Role of S5b/PSMD5 in Proteasome Inhibition Caused by TNF-α/NFκB in Higher Eukaryotes

The ubiquitin-proteasome system is essential for maintaining protein homeostasis. However, proteasome dysregulation in chronic diseases is poorly understood. Through genome-wide cell-based screening using 5,500 cDNAs, a signaling pathway leading to NF kappa B activation was selected as an inhibitor of 26S proteasome. TNF-alpha increased S5b (HGNC symbol PSMD5; hereafter S5b/PSMD5) expression via NF kappa B, and the surplus S5b/PSMD5 directly inhibited 26S proteasome assembly and activity.
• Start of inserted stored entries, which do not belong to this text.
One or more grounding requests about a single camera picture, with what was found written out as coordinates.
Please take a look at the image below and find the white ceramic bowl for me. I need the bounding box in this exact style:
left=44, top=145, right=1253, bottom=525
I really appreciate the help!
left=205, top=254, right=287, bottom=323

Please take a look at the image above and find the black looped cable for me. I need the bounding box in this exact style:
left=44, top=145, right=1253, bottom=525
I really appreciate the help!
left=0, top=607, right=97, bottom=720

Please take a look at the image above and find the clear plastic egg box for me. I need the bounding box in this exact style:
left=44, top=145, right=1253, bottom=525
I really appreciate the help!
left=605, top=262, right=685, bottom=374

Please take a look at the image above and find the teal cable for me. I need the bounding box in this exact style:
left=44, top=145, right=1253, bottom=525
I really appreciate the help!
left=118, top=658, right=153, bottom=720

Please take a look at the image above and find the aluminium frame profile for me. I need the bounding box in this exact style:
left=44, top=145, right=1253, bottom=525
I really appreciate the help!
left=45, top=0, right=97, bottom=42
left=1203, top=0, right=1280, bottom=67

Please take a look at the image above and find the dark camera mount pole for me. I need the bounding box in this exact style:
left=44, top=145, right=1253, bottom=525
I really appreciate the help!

Downregulation of S5b/PSMD5 abolished TNF-alpha-induced proteasome inhibition. TNF-alpha enhanced the interaction of S5b/PSMD5 with S7/PSMC2 in nonproteasome complexes, and interference of this interaction rescued TNF-alpha-induced proteasome inhibition. Transgenic mice expressing S5b/PSMD5 exhibited a reduced life span and premature onset of aging-related phenotypes, including reduced proteasome activity in their tissues. Conversely, S5b/PSMD5 deficiency in Drosophila melanogaster ameliorated the tau rough eye phenotype, enhanced proteasome activity, and extended the life span of tau flies. These results reveal the critical role of S5b/PSMD5 in negative regulation of proteasome by TNF-alpha/NF kappa B and provide insights into proteasome inhibition in human disease.